• [Task directions]
In the listing below, find the line that contains "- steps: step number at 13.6" and the line that contains "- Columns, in". Quote both and every line between them, exactly, and nothing more.

• [Provided information]
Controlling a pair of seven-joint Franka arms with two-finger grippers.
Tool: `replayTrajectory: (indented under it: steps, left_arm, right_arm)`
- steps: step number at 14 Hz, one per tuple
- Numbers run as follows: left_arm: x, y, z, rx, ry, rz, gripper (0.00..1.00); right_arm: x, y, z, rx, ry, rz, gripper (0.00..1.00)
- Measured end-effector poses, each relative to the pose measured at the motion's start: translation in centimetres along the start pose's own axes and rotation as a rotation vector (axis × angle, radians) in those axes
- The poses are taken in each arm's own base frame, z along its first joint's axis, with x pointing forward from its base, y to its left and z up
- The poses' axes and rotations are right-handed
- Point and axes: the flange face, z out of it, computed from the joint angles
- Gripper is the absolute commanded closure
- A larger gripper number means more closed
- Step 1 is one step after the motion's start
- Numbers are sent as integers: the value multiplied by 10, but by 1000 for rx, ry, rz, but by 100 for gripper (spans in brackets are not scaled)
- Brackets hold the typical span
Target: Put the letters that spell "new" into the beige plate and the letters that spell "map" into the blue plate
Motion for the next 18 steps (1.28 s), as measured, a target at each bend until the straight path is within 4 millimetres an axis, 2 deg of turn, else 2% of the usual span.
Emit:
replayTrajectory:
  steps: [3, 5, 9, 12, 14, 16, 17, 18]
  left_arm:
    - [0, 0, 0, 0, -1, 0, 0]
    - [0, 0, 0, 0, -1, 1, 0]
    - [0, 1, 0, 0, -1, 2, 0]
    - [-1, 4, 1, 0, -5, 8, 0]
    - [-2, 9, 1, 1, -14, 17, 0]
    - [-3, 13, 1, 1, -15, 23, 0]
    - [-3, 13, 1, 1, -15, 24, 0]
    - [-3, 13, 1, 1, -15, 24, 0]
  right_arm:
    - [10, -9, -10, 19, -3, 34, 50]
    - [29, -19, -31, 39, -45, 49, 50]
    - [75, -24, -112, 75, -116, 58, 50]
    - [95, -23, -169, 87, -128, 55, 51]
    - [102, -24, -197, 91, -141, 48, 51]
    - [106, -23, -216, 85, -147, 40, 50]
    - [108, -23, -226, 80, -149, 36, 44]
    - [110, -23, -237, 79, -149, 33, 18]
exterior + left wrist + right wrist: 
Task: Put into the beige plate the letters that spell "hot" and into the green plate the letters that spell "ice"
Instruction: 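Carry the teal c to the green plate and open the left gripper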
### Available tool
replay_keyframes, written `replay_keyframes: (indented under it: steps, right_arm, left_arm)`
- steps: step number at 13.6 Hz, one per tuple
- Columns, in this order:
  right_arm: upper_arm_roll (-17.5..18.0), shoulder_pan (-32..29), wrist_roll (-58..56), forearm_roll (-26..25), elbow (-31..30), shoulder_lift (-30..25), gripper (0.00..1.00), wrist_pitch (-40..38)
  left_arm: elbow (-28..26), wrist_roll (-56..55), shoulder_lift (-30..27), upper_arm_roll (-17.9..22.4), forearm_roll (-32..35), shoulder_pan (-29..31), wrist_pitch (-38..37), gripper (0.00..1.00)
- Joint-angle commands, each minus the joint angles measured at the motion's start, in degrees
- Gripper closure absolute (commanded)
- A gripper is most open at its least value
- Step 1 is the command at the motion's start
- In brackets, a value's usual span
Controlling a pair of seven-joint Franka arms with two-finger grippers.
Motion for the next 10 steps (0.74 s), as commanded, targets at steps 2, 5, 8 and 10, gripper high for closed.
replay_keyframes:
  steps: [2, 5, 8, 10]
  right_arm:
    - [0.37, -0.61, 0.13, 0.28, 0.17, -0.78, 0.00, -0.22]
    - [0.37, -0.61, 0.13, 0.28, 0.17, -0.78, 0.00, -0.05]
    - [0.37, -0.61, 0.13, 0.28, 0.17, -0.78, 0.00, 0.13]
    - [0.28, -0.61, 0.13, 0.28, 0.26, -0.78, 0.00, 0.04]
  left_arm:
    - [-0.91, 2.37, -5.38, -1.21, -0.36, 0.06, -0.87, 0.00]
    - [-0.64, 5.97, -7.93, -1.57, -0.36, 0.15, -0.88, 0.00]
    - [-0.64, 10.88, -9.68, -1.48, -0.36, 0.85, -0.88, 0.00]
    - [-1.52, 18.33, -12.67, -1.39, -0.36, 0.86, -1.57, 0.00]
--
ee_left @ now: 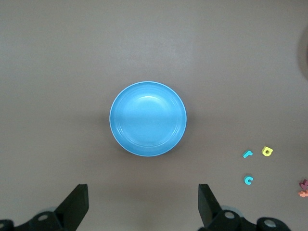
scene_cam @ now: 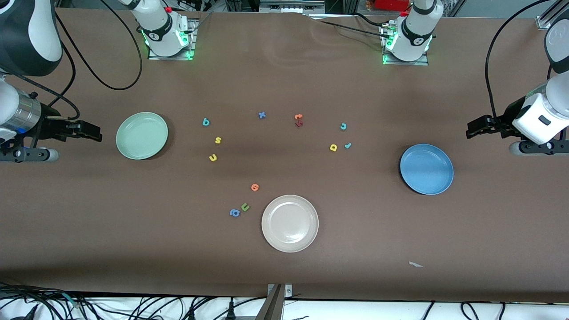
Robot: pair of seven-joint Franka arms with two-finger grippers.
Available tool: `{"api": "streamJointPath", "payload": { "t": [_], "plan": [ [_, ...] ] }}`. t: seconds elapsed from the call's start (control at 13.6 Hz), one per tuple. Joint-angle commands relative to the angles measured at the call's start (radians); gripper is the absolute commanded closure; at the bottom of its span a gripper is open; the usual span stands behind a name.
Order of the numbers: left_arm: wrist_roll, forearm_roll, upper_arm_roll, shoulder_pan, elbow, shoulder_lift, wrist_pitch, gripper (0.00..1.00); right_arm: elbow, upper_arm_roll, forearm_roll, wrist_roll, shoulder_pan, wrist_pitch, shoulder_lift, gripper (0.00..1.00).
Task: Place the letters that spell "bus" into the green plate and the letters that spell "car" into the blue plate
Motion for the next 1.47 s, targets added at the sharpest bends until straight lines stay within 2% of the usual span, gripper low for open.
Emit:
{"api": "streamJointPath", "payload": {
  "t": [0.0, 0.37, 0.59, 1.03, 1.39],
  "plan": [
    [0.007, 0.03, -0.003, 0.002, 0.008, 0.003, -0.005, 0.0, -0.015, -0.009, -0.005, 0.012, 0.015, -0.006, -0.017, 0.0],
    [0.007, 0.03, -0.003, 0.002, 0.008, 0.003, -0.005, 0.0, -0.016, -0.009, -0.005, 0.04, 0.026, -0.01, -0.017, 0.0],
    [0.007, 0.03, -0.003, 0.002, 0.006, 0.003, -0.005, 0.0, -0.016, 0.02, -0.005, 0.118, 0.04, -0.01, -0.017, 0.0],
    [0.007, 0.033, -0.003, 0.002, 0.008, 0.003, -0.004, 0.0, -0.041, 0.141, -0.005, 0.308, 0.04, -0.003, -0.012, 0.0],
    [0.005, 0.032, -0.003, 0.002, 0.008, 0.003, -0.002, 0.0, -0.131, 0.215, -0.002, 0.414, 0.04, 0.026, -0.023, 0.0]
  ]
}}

• [Written solution]
- steps: step number at 13.6 Hz, one per tuple
- Columns, in this order:

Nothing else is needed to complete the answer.